[Mailman-Users] Pacing input

Stewart Dean sdean at bard.edu
Fri Sep 24 21:15:21 CEST 2004


This is not strictly a Mailman question so much as a generic mailing list 
in-its-environment question.  The specific problem situation is that on Monday and Friday 
at my college, people will dump a ton of mailings into the hopper right at the end of the 
day.  I can have 20-40 (or more) mailings (to 20-400 list members each) dumped into the 
hopper with the same 15-30 minutes.  The hw/sw chugs away, but the latency can be from 30 
minutes to 2 hours.

Yes, this is stupid.  Yes, I know this would be like everyone in a store shopping all day, 
then attempting to all check out at the same time, that you'd need 300 cash registers. 
Alas, one of the realities of working at a college is that you can't issue directives and 
policies in the "You MUST" fashion the way you do in the business world.

So I'm wondering: has anyone implemented some kind of input throttling/pacing script or 
method that would be kind enough to share their experience/technique/wisdom?

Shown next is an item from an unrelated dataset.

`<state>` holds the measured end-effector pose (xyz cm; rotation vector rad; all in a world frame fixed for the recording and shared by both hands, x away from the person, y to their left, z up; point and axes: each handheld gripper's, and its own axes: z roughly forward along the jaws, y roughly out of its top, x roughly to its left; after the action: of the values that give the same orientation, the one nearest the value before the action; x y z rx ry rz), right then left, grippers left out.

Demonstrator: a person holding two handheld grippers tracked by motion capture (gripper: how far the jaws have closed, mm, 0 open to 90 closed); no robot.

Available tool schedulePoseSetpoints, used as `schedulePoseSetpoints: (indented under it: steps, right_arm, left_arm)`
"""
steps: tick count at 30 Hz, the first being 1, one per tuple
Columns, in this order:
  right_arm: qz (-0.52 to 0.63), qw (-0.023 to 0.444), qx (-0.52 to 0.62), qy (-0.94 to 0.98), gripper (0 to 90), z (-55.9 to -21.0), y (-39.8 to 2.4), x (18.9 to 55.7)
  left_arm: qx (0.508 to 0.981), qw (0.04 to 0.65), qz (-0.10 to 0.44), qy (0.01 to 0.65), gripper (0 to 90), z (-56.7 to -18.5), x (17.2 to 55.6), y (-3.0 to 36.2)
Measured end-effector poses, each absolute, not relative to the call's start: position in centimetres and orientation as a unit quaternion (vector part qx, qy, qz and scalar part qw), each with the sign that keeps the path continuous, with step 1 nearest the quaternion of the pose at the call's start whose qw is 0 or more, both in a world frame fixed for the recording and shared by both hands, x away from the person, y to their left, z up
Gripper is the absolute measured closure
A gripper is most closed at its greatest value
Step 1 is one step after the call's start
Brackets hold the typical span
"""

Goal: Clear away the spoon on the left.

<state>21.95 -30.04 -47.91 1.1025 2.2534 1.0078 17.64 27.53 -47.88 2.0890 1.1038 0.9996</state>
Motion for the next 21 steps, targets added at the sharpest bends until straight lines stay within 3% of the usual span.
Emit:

Yes, I know that this won't speed up the throughput or reduce the latency...what I'm 
looking for is some way to introduce feedback to the user and put priority on the input.
I'm open to any suggestions, but one possibility I envision would be some sort of front 
end or method that would:

a) prioritize input (so that emergency messages with time value would get preferential 
treatment (by being submitted immediately, while the start of other less-time-ckritical 
submissions would be paced so that the machine, while loaded, was never really backed up. 
  In short, the imagined solution would be the controlling bottleneck (where it could be 
*managed*), rather than the host (where it is just piles up any old way).  Note that use 
of the various priorities would have to be controlled; if freely controllable by everyone, 
all messages will have top priority......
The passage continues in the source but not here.